New Social and Economic Committees

New Legislation Enacted

The labor law reform created the new “Social and Economic Committee” (SEC), to replace various staff representative bodies, i.e., staff delegates, Works Council, and the Health and Safety Committee. The SEC must exist in every company of 11 employees and more. The SEC’s financial resources and missions vary according to the company’s headcount. If provided for under a collective agreement signed by the majority of unions, all of the SEC’s missions can be exercised by a “company committee” which has the additional power to negotiate, amend and adopt collective agreements.

Collective Bargaining at Industry and Company Levels

New Legislation Enacted

The labor law reform sets forth three blocks of negotiation areas for collective bargaining. Accordingly, industry-level agreements prevail over those on company-level agreements if they fall within one of 11 specific areas (i.e., minimal wages, job classification, work duration and hours, equality, etc.). In four other areas, and only if it is expressly provided for in the industry-level agreement, the latter can prevail over a company-level agreement. On all other matters, the company-level agreement prevails. As of May 1, 2018, all bargaining agreements must be signed by unions representing more than 50% of employees. Legal challenges of agreements must follow new special rules.

Easing of Dismissal Rules

New Legislation Enacted

The labor law reform eases the dismissal rules. First, although employers must continue providing the personal or economic grounds of termination on the dismissal letter, the employer is now entitled to modify those reasons, either on its own or at the employee’s request, even after sending the letter. A dismissal cannot be judged as unfair only due to the absence of reasoning on the dismissal letter, or because the employer failed to provide a limited-term or temporary work contract or failed to follow all procedures pre-dismissal. In such cases, the damages award is limited to one month salary. If the dismissal is found to be unfair, even after modifying the reasoning for termination, the damages award must meet the new mandatory damages scale. The statute of limitations to challenge a termination is reduced to 12 months, instead of 24.

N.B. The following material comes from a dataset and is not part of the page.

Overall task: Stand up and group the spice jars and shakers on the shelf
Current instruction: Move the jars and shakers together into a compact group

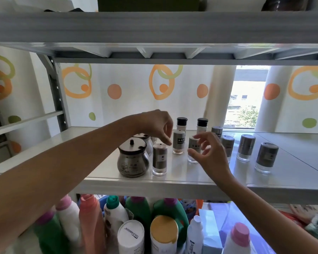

Damages in Case of Employment Termination

New Legislation Enacted

The labor law reform created a new mandatory damages scale, which varies based on company size and employee seniority. Courts apply this scale when the employer’s misconduct or failure caused the employee’s resignation, as well as when the employee seeks to terminate the contract. If the dismissal was discriminatory or in violation of the employee’s fundamental rights, the damages awarded must be higher than six monthly salaries, with some exceptions. The employer’s failure to rehire a redundant employee is sanctioned by the award of one monthly salary, instead of two. If the redundancy plan is found to be lacking, insufficient or not validated by the authorities, the damages awarded to the employee must amount to six monthly salaries, instead of 12. The required seniority for severance is eight months.

Collective Redundancies and Mutual Termination Plans

New Legislation Enacted

Under the labor law reform, if a dismissal is due to the company’s economic grounds, the employer may provide an economic justification for the French location only. The duty to make job offers to employees whose positions are threatened extends only as to the French territory and to companies within the “same group of companies” (as defined by law), where job positions are interchangeable with the suppressed ones. Furthermore, the criteria to select employees for dismissal must be limited to specific employment areas. To reduce their headcount, companies are allowed to set forth a collective mutual termination plan that is distinct from the redundancy procedure and is agreed on by both parties.